Here we focus only on efforts to help ensure the integrity of the EPHM calibration sample by detailing an additional flag for random responders or survey bots based on the work of \citet{l1p1}. Under the assumption that Likert-type items are exchangeable for random responders or survey bots, these authors' L1P1 algorithm calibrates sensitivity for detecting such aberrant responses using an unsupervised classification approach. However, using this algorithm with the EPHM data required some modifications for use with missing data. In the remainder of this manuscript, we first describe some details of the EPHM calibration data as it relates to L1P1. We then describe two strategies for adapting L1P1 to the case of missing data, followed by simulations evaluating these two approaches. Finally, we provide results of flagging rates by L1P1 on the actual EPHM calibration sample.

\section{Motivation: EPHM calibration data}

The main focus of measurement consisted of pain and emotional well-being item banks developed by \citet{kopecetal2006}. Included were the original item banks (including items that were removed from the final item banks due to poor fit or suspected differential item functioning).
Given this setup, a measurement model could be designed to detect random responding \citep[e.g., ][]{jinetal2018, ulitzschetal2022bjmsp}. However, we thought it more expedient to use L1P1 as it does not require a known measurement model for humans and it would be quicker to study with a large sample or in simulations. 

Based on \citet{falketalpm}, we would expect L1P1 to perform well for EPHM data.
As L1P1 was initially developed to handle items with the same number of response options \citep{l1p1}, we used just the 76 items (out of 84) with 5 ordinal response options (35 pain, 41 emotional well-being).\footnote{L1P1 has been recently adapted to be able to accommodate inventories with a different number of response options \citep{ilaganimps}.}
In simulations with real measurement instruments and 5 category items, L1P1 achieved good classification accuracy (>90\%) for inventories with greater than 50 items \citep{falketalpm}.
Simulations also suggest that uniform information functions (as opposed to peaked information) are good, which appears to be the case for the item banks considered \citep{kopecetal2006}.

However, the survey also included ``Prefer not to answer'' and ``Do not know'' options for the Likert-type items.
For our purposes, these responses were coded as missing data.
In addition, some respondents did not complete all survey items or did not finish the questionnaire.

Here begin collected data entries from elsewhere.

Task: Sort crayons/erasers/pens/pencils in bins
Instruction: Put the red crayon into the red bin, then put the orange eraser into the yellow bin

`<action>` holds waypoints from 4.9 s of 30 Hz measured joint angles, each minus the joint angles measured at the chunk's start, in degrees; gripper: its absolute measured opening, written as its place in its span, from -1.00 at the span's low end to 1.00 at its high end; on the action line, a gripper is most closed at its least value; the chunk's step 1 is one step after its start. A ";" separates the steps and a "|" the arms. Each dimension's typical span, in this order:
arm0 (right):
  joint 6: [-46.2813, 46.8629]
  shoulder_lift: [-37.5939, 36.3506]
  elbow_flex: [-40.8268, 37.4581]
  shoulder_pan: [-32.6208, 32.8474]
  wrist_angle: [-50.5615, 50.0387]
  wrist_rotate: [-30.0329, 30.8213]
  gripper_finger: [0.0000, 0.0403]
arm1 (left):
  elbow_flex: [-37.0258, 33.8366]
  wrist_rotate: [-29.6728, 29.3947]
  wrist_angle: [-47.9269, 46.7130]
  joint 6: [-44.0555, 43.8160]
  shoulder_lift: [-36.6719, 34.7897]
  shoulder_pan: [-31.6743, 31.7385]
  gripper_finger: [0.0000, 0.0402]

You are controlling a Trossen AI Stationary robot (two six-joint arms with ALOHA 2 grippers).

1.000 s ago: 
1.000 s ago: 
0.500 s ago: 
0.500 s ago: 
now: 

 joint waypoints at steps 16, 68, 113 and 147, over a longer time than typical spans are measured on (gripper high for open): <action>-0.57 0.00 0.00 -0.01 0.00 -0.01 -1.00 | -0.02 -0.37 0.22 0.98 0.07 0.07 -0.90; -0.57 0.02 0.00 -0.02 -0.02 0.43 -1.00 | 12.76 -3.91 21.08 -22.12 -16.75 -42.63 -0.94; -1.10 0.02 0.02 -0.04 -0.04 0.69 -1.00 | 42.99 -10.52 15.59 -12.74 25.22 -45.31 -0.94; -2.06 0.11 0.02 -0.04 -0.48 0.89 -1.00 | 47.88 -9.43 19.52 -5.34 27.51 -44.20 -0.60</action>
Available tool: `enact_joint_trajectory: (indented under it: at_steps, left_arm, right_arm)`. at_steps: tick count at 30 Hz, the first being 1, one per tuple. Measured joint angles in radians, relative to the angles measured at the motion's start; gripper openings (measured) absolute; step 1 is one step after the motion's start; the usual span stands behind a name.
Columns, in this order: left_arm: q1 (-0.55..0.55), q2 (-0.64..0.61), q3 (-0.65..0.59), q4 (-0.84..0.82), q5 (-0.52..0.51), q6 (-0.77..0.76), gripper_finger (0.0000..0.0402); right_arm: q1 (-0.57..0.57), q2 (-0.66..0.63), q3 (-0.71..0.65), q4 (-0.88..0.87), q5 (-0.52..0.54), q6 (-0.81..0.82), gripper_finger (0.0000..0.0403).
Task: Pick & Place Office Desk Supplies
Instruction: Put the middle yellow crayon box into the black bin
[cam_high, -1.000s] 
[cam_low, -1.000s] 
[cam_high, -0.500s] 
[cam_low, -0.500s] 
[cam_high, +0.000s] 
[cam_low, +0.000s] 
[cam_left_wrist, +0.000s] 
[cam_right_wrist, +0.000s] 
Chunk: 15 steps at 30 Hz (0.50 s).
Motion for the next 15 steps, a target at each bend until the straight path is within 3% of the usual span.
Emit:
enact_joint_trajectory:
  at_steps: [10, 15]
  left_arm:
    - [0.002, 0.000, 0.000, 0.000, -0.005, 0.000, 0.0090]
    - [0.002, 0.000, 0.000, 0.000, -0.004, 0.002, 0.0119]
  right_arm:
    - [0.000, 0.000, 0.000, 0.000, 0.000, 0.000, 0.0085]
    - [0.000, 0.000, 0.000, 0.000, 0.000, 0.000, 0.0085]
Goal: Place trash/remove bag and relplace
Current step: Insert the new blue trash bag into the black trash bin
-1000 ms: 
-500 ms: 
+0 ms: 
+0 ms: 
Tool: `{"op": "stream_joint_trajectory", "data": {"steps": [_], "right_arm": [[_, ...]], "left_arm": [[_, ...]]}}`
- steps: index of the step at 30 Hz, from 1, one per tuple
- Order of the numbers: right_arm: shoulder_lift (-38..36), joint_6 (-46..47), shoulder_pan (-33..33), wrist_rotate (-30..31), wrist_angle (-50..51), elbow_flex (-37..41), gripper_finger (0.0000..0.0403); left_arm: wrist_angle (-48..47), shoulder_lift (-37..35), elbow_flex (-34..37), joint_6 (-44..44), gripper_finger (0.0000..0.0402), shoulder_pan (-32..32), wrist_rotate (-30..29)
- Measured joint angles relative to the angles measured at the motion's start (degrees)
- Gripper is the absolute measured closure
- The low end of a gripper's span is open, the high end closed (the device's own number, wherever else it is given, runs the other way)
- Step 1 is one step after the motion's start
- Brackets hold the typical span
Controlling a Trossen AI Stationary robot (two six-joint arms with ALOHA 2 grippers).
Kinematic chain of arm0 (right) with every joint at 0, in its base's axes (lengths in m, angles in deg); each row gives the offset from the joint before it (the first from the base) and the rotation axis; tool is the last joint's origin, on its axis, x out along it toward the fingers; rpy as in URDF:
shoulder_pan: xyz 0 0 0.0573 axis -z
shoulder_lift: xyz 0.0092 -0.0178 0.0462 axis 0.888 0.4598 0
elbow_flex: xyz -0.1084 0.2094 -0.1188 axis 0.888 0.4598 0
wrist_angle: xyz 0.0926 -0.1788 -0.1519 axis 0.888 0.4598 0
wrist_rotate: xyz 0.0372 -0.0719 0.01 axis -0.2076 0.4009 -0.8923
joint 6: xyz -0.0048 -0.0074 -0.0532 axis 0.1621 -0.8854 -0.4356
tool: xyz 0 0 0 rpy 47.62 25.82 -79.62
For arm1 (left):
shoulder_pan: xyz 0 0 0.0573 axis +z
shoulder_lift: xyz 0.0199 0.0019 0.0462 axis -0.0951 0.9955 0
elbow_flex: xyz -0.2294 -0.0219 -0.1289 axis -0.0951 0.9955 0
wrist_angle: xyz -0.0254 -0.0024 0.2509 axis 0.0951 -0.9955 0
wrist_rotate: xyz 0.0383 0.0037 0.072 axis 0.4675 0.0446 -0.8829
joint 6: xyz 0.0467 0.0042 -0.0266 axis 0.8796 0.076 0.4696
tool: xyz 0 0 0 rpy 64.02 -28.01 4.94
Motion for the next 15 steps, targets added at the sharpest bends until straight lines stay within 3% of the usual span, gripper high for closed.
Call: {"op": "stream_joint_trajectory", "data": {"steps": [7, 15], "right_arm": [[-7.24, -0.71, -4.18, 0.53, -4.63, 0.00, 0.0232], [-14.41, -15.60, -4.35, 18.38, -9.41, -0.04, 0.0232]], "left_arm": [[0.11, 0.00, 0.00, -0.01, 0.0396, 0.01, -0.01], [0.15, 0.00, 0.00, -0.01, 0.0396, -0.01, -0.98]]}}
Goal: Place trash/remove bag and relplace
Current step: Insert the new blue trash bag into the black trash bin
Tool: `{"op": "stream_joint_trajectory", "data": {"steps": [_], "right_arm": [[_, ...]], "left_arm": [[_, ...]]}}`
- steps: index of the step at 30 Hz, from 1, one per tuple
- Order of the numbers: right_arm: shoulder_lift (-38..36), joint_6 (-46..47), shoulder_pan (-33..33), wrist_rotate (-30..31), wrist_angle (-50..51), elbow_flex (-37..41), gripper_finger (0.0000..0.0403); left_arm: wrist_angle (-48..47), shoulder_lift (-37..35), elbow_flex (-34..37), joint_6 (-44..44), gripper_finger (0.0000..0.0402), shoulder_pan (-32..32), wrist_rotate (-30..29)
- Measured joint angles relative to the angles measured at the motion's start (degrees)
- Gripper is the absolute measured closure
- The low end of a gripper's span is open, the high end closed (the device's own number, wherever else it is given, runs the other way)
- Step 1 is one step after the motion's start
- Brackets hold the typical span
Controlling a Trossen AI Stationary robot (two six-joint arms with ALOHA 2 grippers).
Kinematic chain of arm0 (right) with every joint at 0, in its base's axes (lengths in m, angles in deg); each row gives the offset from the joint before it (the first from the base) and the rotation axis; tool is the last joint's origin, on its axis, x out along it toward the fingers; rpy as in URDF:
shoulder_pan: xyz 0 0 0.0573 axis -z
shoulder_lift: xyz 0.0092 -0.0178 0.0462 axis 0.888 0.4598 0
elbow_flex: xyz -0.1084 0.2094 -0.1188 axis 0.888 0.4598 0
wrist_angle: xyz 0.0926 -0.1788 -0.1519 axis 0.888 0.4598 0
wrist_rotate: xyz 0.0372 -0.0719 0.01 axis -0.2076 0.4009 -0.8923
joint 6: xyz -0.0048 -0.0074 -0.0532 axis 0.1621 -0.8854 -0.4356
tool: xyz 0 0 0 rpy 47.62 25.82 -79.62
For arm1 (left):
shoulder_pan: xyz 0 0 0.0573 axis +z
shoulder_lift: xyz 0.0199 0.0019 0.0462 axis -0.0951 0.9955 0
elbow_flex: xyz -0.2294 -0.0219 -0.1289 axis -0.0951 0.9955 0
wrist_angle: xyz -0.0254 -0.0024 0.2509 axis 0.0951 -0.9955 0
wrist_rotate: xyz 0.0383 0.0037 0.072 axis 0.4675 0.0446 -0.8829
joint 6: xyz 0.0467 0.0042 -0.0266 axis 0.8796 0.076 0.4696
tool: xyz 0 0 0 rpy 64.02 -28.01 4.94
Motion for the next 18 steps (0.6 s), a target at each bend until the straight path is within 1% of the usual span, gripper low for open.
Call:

As a result, we had data from 11,197 respondents who had at least one complete response on the 76 items, with a total of 10.1\% missing data (Figure~\ref{fig:misspat}).
Of these responses, data were collected from an online survey panel ($N=5,336$), from partner health organizations ($N=4,891$), and through a mix of other means ($N=970$).
Since L1P1 does not readily handle missing data, we pursue a modification of it in the following section. %new

\begin{figure}[hbt!]
\centering
\includegraphics[width=0.95\linewidth]{images/MissPat.pdf}
\caption{Missing data patterns}
\label{fig:misspat}
\end{figure}

\section{L1P1 and missing data}

Let $i = 1, \ldots, n$ and $j = 1, \ldots, m$ index respondents and items, respectively, with $z_{ij} \in \{1, 2, \dots, k_j\}$ the observed response to item $j$ for respondent $i$, $\mathbf{z}_i = \begin{bmatrix} z_{i1}, & z_{i2}, & \ldots, & z_{im} \end{bmatrix}^{\top}$ respondent $i$'s full response pattern, and $\mathbf{Z}$ stacking all $n$ response patterns row-wise. Let $y_i \in \{0, 1\}$ be a true class label, with 0 indicating a diligent human and 1 indicating a random responder.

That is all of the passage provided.